My daughter and her classmates had submitted their first essays, a culmination of the process I outlined above, and the teacher had marked those essays, returned them, and then proceeded to walk the students through the essay on the overhead, directing the students to revise their pieces in a uniform way to produce the essay the teacher required. When I carefully explained that I found the practice to be doing far more harm than good for students, the principal responded with a comment that I consider central to what is wrong with the school reform movement we face today; she said, exasperated, “Paul, if the students can’t do what they are told, how are they supposed to make any decisions for themselves?”
This principal, an educator and person for whom I have tremendous respect, sat there trapped in an ideology that resonates with most people in authority: Humans must suffer compliance in order to earn their autonomy.
My university colleague Nita Schmidt and I examined a central element in the accountability era driven by standards and testing—scripted teaching and learning. [1] While our focus was on literacy at all levels of K-12 education, we found that much of education policy and calls for reform was grounded in the same ideology expressed by my daughter’s high school principal above: Education aimed at individual freedom and democracy was somehow supposed to spring from an education system in which teachers and students were mandated to follow tight scripts, were labeled by mechanistic tests, and were ultimately to be held accountable for their ability to be compliant.
Speaking within the current accountability era begun in the early 1980s, Freire (1998) warned well before No Child Left Behind (NCLB) and the recent acceleration of accountability under President Obama:
"The freedom that moves us, that makes us take risks, is being subjugated to a process of standardization of formulas, models against which we are evaluated. We are speaking of that invisible power of alienating domestication, which attains a degree of extraordinary efficiency in what I have been calling the bureaucratizing of the mind." (p. 111) [2]

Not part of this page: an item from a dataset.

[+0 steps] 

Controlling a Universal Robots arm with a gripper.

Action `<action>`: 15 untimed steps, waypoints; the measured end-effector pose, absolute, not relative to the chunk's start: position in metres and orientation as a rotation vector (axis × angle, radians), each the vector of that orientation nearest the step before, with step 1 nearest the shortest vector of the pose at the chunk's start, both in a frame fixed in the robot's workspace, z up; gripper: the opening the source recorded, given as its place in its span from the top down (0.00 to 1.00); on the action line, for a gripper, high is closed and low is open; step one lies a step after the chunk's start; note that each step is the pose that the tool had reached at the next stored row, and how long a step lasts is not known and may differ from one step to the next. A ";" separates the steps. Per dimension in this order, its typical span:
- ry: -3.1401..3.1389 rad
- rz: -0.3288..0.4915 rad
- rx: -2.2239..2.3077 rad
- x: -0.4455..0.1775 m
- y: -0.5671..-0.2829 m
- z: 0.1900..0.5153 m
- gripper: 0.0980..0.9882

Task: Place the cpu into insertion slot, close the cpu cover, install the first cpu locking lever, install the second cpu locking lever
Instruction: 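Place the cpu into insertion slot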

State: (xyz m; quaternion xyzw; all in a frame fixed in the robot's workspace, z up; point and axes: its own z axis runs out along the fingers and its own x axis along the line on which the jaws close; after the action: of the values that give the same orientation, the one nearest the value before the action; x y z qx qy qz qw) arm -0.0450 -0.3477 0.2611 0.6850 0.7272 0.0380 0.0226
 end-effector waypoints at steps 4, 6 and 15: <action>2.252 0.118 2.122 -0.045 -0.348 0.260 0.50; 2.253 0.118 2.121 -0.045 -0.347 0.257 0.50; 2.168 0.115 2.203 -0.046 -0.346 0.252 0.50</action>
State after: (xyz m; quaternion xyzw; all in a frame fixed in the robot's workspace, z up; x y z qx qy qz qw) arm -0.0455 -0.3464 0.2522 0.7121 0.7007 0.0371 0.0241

Education reformers—such as Secretary Arne Duncan, Bill Gates, and Michelle Rhee—as well as administrators, such as my daughter’s principal, are trapped within authoritarian paradigms (as distinct from authoritative paradigms inherent in critical pedagogy [3]) that reflect, ultimately, a debased view of human nature and the teaching/learning dynamic within a commitment to social justice, human agency, and democracy.
Like the principal’s sincere question above, one of the most powerful themes in Margaret Atwood’s The Handmaid’s Tale resonates with me each time I address the fatal flaw of coercion in schooling and the lives of children. In Atwood’s dystopian novel, the main character June/Offred speaks to the reader from beyond two distinct lives—one lived much as we view twentieth-century living as normal and one as an oppressed handmaid whose sole reason for living is to become pregnant in order to repopulate the dwindling Caucasian race within a theocracy sprung from a somewhat nebulous human-made apocalypse.
June appears to have been a compassionate and decent person in her normal life before the rise of Gilead; the reader has evidence that June loves deeply her daughter, leaves the necessary killing of the family pet to her husband, and clings to her love for her husband despite some undertones that fidelity between any couple is tenuous at best.
Well into her reduced life as Offred, however, the reader encounters a June who fantasizes about stabbing another human being with knitting needles and feeling the blood run warm over her hand. This chilling scene, narrated by June/Offred herself, is matter-of-fact and feels disturbingly reasonable in the context of her oppressed existence.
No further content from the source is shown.